(EXERCISE AIM)
Lines below containing the word "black" should be copied out.

Excerpts from a dataset:
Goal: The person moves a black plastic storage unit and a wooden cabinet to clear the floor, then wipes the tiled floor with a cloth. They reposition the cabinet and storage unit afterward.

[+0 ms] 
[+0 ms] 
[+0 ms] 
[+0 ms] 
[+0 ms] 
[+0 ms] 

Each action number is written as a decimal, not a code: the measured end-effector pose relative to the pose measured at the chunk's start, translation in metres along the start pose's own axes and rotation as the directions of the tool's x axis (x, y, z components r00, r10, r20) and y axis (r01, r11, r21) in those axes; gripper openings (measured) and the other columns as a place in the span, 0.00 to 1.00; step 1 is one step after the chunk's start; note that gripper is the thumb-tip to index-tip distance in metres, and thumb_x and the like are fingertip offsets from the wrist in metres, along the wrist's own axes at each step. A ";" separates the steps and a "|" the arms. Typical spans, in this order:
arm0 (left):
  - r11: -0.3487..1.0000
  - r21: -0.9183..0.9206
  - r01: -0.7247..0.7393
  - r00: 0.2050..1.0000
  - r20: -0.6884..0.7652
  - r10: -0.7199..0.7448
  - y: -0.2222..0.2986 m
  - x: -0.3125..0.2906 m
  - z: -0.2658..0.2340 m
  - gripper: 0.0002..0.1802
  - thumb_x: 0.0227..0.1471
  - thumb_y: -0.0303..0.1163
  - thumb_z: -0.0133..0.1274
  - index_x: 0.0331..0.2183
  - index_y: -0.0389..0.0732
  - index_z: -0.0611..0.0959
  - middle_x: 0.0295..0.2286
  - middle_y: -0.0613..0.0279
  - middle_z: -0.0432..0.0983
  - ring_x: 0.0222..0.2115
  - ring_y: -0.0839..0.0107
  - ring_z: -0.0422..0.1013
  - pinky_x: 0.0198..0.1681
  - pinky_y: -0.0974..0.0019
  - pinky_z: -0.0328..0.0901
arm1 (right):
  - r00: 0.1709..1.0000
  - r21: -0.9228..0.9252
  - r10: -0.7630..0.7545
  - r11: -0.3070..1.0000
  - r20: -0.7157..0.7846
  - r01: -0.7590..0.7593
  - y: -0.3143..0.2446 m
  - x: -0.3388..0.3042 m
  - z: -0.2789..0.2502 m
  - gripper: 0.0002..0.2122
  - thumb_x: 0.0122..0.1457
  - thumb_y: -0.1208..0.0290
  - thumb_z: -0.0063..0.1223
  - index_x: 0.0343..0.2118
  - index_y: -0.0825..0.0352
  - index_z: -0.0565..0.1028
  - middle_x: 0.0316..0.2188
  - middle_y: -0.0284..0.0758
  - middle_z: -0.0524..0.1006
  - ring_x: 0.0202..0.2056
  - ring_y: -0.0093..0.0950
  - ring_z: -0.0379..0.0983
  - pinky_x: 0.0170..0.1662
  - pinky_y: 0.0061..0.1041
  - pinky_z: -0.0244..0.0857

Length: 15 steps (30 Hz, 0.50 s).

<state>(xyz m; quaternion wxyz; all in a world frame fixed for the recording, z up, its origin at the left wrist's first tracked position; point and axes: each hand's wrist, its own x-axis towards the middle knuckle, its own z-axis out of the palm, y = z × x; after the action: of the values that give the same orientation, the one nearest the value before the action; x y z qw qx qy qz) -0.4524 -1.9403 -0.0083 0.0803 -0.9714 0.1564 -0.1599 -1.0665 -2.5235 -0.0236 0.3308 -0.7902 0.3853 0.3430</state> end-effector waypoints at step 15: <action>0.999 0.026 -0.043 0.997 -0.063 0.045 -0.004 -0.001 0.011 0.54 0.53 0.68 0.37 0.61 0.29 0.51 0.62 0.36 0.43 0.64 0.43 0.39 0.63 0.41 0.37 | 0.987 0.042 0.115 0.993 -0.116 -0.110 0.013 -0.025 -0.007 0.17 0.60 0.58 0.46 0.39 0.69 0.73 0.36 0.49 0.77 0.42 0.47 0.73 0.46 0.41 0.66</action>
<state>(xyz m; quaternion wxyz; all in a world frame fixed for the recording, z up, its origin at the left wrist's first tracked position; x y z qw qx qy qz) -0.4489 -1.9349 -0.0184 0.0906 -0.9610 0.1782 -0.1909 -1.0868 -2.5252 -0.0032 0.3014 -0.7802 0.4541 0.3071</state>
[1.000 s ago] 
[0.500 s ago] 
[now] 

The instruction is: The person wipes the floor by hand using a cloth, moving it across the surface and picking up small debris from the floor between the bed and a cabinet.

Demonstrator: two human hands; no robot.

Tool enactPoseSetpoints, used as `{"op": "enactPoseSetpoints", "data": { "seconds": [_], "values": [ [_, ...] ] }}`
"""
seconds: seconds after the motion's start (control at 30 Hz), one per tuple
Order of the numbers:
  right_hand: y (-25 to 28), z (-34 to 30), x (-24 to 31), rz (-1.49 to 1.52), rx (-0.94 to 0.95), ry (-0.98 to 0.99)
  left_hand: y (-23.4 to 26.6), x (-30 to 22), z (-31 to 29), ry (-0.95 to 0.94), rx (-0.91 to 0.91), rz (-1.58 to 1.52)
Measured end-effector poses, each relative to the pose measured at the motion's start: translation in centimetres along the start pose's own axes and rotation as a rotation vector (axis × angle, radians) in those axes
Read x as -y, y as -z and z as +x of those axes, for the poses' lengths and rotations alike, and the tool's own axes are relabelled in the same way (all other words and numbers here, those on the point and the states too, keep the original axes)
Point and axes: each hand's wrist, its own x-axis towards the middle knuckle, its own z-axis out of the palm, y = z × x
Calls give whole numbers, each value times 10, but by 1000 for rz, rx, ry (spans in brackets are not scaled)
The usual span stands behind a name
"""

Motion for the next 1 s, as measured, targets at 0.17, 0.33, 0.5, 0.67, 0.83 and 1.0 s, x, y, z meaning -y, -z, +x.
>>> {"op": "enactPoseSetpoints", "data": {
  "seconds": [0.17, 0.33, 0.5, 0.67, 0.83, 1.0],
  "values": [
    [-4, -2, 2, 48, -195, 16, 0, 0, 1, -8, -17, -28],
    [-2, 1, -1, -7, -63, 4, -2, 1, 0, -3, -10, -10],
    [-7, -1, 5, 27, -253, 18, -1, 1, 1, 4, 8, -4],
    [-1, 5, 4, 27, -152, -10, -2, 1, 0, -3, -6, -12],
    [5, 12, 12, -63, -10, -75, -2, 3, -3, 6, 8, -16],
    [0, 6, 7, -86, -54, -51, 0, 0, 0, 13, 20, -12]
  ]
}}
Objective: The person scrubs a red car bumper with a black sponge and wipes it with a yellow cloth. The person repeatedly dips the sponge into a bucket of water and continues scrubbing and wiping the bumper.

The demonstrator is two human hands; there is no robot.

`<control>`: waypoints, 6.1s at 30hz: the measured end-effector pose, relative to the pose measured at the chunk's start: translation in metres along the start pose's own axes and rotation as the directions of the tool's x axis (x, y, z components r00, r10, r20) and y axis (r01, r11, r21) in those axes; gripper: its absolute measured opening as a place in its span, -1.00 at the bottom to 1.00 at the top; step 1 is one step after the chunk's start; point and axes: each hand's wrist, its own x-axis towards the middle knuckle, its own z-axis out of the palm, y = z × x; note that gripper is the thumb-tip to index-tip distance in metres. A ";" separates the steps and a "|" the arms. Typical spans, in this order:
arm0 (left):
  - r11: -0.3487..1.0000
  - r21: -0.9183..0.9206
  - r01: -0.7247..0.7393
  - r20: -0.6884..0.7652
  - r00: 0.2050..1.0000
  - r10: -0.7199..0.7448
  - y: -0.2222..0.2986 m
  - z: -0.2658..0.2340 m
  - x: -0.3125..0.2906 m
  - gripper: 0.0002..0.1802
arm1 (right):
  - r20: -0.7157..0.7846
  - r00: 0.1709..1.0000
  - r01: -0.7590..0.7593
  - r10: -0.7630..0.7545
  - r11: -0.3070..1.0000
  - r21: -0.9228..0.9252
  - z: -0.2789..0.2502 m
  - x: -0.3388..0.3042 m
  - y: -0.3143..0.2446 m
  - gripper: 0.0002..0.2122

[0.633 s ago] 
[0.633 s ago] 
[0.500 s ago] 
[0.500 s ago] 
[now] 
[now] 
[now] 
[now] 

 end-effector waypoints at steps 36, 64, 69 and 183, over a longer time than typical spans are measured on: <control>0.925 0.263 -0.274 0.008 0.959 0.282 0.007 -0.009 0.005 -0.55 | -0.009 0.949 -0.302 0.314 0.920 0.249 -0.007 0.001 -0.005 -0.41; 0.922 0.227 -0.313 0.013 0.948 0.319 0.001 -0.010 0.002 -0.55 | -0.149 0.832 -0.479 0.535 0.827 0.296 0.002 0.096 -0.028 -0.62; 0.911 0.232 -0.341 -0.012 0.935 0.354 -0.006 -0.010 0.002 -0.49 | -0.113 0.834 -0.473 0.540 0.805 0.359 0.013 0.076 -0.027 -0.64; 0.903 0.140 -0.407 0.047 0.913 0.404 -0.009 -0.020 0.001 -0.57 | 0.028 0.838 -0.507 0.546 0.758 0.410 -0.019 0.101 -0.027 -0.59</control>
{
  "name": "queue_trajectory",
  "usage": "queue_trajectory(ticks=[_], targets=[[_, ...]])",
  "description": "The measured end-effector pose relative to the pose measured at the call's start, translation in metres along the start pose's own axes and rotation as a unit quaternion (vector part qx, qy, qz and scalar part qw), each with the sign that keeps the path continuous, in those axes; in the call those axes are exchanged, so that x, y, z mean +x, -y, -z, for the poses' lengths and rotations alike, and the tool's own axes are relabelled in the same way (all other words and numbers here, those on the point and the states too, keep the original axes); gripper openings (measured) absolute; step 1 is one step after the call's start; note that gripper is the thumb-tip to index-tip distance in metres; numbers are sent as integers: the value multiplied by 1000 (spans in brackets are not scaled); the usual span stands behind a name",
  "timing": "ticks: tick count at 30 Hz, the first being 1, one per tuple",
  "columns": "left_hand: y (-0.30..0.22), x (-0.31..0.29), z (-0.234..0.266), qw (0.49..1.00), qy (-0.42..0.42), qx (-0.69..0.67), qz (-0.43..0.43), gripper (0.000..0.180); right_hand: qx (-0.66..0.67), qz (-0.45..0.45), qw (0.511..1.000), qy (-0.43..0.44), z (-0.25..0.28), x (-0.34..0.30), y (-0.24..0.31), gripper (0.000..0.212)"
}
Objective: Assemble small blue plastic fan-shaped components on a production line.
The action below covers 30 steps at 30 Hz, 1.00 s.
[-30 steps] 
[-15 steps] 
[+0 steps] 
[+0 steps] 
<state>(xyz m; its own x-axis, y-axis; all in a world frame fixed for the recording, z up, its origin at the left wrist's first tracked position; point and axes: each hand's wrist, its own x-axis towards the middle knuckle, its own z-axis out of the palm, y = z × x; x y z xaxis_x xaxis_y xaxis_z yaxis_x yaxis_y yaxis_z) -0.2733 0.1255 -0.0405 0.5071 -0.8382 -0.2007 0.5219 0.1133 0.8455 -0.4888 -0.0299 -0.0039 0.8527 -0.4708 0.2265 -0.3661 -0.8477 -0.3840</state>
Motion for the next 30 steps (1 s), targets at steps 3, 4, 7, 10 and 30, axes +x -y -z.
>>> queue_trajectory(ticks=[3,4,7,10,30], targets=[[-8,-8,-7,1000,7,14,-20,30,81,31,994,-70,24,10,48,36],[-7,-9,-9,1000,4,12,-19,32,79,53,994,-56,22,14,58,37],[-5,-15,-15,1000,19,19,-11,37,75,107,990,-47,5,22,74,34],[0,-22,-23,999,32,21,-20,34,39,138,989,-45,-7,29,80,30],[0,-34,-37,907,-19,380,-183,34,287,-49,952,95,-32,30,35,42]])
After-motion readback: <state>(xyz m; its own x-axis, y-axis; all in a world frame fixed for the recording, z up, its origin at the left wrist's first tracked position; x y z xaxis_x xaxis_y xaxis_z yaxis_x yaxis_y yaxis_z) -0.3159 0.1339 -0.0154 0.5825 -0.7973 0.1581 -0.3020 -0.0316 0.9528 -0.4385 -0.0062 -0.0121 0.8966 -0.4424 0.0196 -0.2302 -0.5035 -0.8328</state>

(SOLUTION FOR THIS PROBLEM)
Goal: The person moves a black plastic storage unit and a wooden cabinet to clear the floor, then wipes the tiled floor with a cloth. They reposition the cabinet and storage unit afterward.
Objective: The person scrubs a red car bumper with a black sponge and wipes it with a yellow cloth. The person repeatedly dips the sponge into a bucket of water and continues scrubbing and wiping the bumper.

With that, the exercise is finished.